O governo fez a pretendida concessão por decreto de 26 de julho de 1883 que foi publicado no diario do governo n.º 197 de 1 de setembro do mesmo anno, e porque ainda não se acha construido o dito mercado, a camara municipal representa agora, para que lhe seja prorogado o praso que está proximo a expirar.
As difficuldades com que tem luctado a camara de Bragança para regularisar a cobrança das suas dividas activas e fazer face a todas as despezas com que foi sobrecarregada em virtude da descentralisação decretada no codigo administrativo vigente e outras que se oppozeram á realisação de um emprestimo indispensavel para levar a effeito alguns melhoramentos vantajosos para a hygiene, aformoseamento, fiscalisação dos impostos e policia da cidade, retardaram a construcção do mercado, sendo todavia certo, que a camara já tem feito algumas despezas preparatorias, que seriam inteiramente perdidas, não se lhe fazendo nova concessão.

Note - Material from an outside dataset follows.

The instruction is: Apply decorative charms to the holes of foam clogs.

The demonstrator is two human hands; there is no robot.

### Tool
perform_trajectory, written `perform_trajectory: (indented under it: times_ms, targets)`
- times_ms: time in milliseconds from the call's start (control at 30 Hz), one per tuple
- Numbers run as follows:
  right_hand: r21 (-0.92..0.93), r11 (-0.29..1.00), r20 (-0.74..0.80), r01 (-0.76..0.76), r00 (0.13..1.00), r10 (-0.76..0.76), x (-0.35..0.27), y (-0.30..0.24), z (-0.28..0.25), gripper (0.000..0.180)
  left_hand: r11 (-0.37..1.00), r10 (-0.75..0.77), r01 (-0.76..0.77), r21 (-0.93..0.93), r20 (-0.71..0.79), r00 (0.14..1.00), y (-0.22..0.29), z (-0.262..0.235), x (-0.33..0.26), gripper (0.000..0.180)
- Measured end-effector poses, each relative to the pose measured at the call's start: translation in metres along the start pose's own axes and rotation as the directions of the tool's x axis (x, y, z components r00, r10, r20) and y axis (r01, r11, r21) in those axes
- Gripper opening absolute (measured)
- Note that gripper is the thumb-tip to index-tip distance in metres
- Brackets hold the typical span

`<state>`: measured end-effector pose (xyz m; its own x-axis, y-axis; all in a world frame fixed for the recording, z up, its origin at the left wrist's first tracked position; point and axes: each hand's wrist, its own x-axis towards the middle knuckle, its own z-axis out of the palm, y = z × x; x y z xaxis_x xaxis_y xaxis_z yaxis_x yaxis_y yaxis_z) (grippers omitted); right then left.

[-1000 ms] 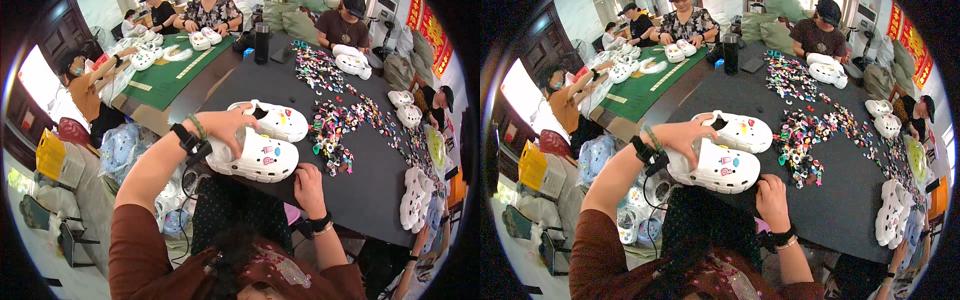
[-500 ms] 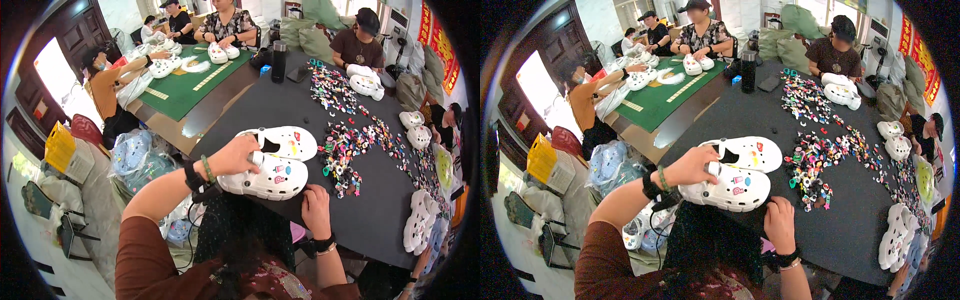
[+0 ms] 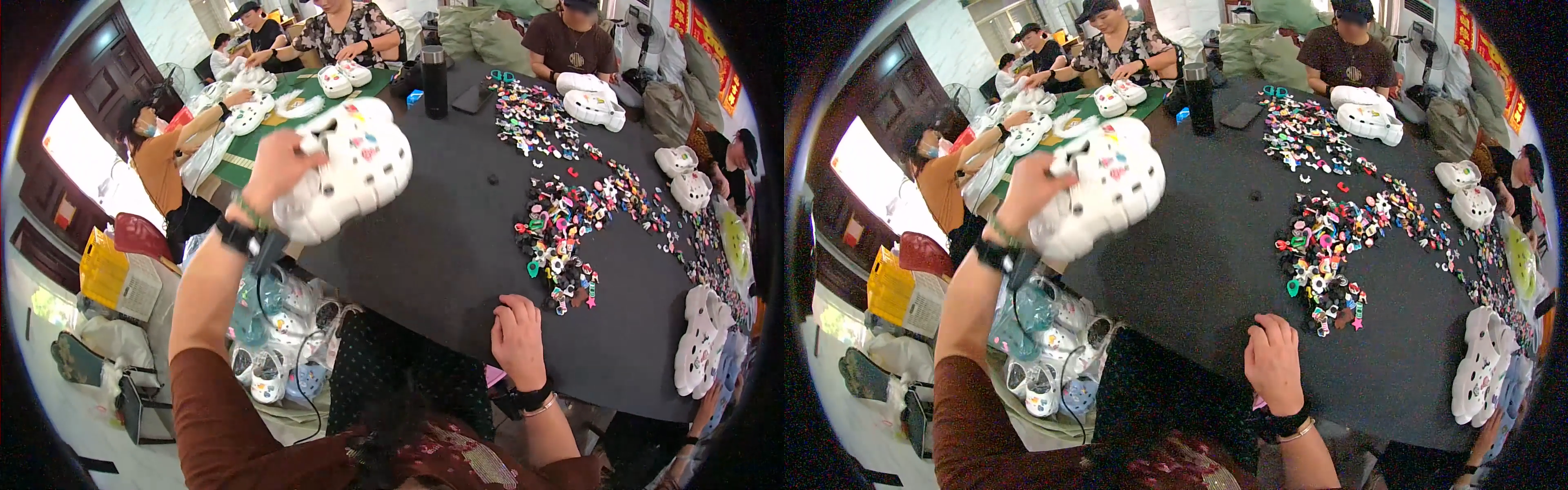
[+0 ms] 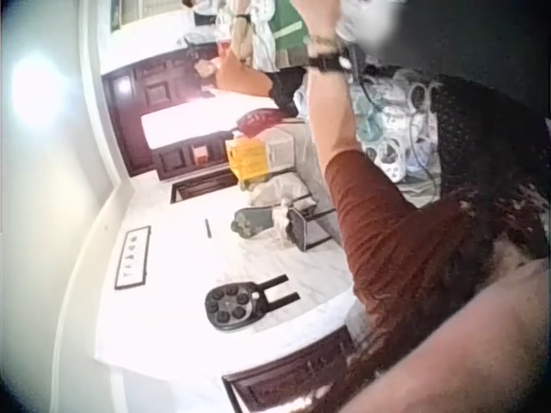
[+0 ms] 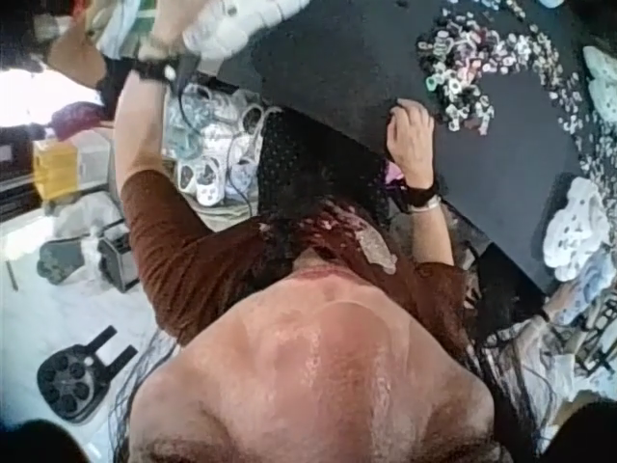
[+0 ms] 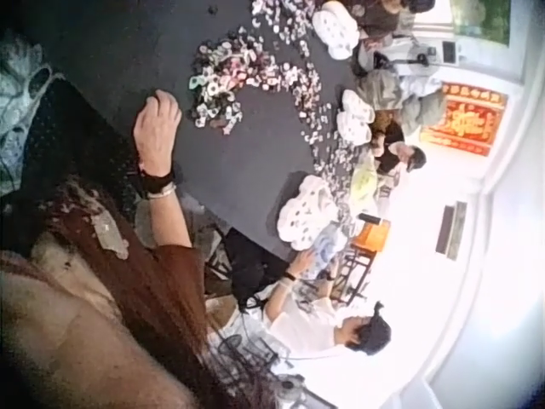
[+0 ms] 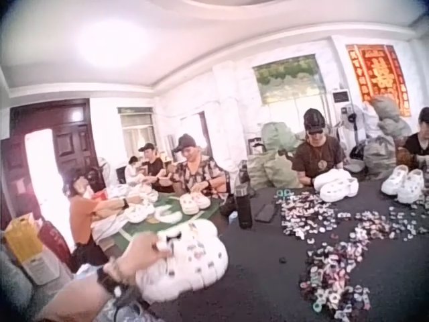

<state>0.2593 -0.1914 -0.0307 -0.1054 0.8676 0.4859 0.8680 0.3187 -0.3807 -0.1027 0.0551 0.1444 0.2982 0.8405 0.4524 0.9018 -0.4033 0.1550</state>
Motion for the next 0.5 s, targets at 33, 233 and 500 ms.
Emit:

Não basta, porém, a construcção de um mercado; e não é menos importante para a cidade de Bragança o alargamento de uma rua estreita, tortuosa e immunda, que existe junto á cerca do convento, e a abertura de outra que dê amplo e facil accesso ao novo mercado e suas dependencias, que não é só para a população da cidade, mas tambem para a de todo o concelho, que ali concorre diariamente com cereaes e outros generos de consumo, e nas feiras quinzenaes com gados de varias especies.
O edificio, attenendo á sua antiguidade e estado de ruina, é de insignificante valor, e de pouca fertilidade o terreno da cerca, mas para o fim a que se destinem estão nas melhores condições, e a sua transformação será de grande vantagem para uma cidade, que mais do que qualquer outra carece de protecção para saír do atrazo e estacionamento em que ainda se encontra, e que é principalmente devido á sua posição topographica e falta de recursos.
É por tão ponderosas rasões que temos a honra de propôr o seguinte projecto de lei:
Artigo 1.º É prorogado por dois annos o praso por que no decreto de 26 de julho de 1883 foi concedido á camara municipal do concelho da cidade de Bragança o edificio do extincto convento e cerca das freiras de Santa Clara na mesma cidade, para ali construir um mercado municipal, suas dependencias, alargar uma rua e abrir outra de novo.
§ único. O edificio e cerca reverterão para a fazenda nacional logo que decorra o referido praso, sem que esteja construido o mercado e mais obras para que são destinados, ou deixem de ter a applicação designada na presente lei.
Art. 2.º Fica revogada a legislação em contrario.
Sala das sessões da camara dos senhores deputados, em 16 de maio de 1885. = Antonio Maria de Moraes Machado = Firmino João Lopes.
Foi admittido e enviado á commissão de administração publica, ouvido a de fazenda.